Only a number is wanted here: the count of lines in the entries below that include the word "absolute".

Segment Start: Source data

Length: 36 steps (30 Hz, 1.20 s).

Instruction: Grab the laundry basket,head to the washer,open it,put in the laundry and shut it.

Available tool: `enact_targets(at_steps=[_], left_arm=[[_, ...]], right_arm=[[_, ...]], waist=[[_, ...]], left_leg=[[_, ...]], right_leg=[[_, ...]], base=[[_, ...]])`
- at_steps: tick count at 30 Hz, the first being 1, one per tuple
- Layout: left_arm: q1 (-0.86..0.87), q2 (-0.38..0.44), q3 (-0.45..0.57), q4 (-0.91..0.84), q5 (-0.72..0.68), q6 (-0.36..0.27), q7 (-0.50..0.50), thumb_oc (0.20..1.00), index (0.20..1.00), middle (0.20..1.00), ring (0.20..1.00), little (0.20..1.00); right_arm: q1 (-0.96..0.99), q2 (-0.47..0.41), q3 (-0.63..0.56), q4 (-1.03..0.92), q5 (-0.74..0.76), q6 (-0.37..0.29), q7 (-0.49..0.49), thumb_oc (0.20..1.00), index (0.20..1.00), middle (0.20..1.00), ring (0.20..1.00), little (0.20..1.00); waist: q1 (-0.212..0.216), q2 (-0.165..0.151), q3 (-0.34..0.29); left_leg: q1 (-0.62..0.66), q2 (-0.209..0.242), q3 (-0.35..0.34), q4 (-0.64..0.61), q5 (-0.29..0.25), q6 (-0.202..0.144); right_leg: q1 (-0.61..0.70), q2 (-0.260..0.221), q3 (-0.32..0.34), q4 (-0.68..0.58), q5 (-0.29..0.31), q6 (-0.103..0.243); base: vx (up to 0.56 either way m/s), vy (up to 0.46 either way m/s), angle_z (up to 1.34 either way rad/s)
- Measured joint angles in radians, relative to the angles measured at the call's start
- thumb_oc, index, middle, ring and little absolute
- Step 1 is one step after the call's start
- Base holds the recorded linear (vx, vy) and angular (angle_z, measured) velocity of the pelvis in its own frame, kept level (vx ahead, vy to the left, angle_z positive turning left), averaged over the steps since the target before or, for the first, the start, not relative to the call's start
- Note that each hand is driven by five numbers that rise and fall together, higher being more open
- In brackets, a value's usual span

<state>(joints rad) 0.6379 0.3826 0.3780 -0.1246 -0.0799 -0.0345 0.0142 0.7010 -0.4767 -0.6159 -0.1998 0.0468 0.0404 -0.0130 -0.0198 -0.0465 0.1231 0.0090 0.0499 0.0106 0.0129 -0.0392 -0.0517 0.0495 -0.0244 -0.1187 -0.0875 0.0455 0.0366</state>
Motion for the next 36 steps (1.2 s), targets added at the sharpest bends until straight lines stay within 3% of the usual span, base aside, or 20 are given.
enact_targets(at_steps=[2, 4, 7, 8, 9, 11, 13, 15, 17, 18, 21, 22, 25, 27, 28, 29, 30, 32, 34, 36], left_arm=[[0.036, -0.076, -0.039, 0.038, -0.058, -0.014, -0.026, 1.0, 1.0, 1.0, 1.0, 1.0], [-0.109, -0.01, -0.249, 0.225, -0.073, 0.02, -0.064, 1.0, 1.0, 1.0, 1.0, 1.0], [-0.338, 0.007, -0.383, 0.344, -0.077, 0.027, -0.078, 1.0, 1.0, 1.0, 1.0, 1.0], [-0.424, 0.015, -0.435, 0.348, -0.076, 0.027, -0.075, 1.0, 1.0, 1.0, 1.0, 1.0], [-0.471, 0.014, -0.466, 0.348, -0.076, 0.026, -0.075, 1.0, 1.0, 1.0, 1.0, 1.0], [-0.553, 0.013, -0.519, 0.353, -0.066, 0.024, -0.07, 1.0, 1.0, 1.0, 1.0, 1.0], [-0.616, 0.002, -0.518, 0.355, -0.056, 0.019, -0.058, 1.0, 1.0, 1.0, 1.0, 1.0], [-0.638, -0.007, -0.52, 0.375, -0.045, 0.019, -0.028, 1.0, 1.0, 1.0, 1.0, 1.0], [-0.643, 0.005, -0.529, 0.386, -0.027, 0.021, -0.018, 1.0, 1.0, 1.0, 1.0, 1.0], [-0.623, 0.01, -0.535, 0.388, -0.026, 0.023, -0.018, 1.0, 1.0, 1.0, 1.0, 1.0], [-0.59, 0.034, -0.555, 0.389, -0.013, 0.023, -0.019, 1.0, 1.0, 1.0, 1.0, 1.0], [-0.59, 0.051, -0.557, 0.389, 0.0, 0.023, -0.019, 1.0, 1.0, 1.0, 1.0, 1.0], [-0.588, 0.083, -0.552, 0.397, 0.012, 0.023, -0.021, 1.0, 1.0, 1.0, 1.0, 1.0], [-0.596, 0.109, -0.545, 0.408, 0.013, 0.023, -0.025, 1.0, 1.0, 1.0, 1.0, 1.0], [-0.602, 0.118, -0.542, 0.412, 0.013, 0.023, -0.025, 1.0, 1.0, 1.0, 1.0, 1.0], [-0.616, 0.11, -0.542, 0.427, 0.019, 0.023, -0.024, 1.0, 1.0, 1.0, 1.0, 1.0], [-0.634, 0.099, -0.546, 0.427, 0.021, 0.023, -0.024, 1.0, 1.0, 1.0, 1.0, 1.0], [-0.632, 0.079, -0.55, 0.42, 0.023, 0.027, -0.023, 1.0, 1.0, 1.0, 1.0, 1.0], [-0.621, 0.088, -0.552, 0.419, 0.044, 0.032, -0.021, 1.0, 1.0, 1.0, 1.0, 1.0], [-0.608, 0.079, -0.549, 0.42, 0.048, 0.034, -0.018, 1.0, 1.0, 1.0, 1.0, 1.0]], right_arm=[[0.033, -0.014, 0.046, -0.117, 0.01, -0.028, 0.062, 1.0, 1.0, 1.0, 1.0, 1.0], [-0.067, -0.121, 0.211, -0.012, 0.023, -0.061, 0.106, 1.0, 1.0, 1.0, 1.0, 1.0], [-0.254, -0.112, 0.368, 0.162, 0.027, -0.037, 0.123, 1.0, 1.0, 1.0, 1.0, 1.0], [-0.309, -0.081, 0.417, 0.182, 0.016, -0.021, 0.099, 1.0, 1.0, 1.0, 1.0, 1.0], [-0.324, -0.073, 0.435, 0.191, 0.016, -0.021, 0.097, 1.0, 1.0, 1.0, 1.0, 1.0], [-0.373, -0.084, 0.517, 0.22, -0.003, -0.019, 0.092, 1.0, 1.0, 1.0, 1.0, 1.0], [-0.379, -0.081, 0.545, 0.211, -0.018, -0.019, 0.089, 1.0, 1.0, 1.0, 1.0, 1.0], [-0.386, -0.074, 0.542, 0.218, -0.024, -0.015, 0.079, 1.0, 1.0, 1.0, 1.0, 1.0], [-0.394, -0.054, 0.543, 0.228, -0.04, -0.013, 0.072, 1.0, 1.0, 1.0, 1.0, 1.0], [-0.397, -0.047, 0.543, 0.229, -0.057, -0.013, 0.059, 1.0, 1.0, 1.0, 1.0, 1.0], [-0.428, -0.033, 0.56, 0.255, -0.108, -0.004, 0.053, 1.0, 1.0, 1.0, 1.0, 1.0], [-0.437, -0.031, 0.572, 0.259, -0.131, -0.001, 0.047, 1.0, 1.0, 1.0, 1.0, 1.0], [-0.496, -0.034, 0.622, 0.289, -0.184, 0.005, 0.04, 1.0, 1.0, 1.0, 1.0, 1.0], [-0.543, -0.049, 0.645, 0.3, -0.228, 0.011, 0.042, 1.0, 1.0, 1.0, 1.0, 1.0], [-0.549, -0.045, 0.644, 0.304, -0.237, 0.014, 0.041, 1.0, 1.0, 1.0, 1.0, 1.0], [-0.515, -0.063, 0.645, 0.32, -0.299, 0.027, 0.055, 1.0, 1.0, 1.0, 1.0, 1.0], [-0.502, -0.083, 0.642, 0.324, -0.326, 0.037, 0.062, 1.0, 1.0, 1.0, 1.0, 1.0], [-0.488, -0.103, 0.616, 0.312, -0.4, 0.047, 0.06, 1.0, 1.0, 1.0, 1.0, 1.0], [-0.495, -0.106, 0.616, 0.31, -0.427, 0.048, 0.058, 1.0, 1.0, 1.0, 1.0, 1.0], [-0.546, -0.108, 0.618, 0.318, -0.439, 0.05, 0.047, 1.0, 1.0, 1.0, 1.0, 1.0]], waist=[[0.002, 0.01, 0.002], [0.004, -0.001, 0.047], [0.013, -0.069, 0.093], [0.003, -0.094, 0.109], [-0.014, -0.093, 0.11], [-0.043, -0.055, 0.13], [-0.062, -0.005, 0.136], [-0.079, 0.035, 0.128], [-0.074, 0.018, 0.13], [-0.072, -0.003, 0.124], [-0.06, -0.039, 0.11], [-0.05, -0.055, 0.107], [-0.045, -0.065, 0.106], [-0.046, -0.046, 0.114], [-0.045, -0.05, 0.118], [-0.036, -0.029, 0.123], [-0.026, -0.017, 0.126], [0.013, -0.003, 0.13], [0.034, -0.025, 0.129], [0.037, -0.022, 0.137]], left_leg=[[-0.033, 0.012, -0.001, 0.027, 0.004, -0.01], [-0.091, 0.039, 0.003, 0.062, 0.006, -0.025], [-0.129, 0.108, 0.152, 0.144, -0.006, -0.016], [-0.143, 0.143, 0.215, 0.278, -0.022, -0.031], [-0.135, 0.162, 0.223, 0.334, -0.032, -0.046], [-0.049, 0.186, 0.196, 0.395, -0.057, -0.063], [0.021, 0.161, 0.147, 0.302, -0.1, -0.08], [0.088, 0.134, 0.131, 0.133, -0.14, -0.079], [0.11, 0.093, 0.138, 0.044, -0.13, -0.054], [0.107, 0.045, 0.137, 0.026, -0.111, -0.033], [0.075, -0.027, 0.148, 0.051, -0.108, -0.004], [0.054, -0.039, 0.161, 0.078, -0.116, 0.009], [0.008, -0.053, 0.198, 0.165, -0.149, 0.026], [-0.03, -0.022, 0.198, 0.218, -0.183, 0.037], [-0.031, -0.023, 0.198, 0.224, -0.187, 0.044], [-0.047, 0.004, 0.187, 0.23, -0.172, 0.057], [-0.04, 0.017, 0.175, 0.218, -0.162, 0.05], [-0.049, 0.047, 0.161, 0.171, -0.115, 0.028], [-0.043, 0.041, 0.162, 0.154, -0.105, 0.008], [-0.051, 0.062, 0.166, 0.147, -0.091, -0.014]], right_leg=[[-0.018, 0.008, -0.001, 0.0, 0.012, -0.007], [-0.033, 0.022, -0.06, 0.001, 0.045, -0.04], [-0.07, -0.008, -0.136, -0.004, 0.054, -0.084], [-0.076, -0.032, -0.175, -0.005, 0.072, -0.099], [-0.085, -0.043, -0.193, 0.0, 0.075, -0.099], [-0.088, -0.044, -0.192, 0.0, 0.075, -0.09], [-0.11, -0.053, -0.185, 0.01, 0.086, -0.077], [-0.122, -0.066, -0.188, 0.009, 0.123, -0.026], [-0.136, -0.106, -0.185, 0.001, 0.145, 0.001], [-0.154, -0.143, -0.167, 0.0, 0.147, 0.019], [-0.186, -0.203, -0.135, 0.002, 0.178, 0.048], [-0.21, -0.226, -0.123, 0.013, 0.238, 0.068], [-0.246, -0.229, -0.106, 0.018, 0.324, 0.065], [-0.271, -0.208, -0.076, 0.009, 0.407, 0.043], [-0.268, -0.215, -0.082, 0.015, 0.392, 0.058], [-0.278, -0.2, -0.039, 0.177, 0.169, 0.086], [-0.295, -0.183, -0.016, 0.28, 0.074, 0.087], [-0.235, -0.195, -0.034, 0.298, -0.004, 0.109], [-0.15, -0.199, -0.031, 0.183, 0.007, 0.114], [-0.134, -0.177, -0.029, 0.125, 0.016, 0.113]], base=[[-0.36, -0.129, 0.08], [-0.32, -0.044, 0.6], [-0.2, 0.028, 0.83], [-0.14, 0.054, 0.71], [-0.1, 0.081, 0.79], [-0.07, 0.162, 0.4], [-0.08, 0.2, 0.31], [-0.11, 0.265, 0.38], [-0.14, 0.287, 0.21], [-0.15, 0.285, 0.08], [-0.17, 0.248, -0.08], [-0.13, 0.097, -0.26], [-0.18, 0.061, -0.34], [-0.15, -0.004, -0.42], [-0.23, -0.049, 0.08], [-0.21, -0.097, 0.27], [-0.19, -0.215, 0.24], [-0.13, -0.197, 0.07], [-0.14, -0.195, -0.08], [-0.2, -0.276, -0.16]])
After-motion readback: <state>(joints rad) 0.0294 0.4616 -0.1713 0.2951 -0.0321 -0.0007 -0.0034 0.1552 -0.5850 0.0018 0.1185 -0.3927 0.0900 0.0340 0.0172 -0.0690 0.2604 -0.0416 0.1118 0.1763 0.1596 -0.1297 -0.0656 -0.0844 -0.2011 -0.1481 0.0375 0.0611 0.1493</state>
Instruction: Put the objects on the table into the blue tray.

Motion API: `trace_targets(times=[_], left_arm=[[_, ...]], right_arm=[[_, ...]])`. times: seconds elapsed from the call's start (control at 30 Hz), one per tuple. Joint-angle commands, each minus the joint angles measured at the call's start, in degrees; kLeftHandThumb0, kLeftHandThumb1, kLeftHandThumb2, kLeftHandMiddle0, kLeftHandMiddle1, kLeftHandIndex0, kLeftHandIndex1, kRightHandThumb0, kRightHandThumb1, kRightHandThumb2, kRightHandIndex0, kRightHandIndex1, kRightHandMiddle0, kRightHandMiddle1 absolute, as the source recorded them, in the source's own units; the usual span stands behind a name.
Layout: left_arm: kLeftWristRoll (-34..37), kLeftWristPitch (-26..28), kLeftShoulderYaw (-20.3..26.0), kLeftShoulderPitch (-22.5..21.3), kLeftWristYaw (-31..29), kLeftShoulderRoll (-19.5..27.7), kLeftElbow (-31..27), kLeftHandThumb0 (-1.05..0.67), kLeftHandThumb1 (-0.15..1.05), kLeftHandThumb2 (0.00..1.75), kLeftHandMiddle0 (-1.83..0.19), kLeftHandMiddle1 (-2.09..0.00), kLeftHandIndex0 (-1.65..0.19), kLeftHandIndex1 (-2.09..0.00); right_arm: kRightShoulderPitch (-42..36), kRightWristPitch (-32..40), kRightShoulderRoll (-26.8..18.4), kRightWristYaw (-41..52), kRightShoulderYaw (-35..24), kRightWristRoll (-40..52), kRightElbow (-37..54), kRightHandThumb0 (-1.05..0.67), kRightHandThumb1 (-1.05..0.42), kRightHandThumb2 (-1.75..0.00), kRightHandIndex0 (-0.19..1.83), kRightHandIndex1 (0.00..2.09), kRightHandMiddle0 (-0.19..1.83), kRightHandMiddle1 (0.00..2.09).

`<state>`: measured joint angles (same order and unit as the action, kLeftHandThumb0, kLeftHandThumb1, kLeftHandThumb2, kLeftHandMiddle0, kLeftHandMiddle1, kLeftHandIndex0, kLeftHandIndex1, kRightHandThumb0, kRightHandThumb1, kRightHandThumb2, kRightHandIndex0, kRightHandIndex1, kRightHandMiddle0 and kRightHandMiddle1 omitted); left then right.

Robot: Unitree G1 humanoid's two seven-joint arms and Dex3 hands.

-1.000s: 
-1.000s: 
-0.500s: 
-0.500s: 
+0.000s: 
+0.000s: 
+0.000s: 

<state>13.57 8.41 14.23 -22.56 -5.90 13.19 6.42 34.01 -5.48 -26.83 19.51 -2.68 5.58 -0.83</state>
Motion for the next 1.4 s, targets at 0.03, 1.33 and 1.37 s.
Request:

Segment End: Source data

_Worked solution_: 2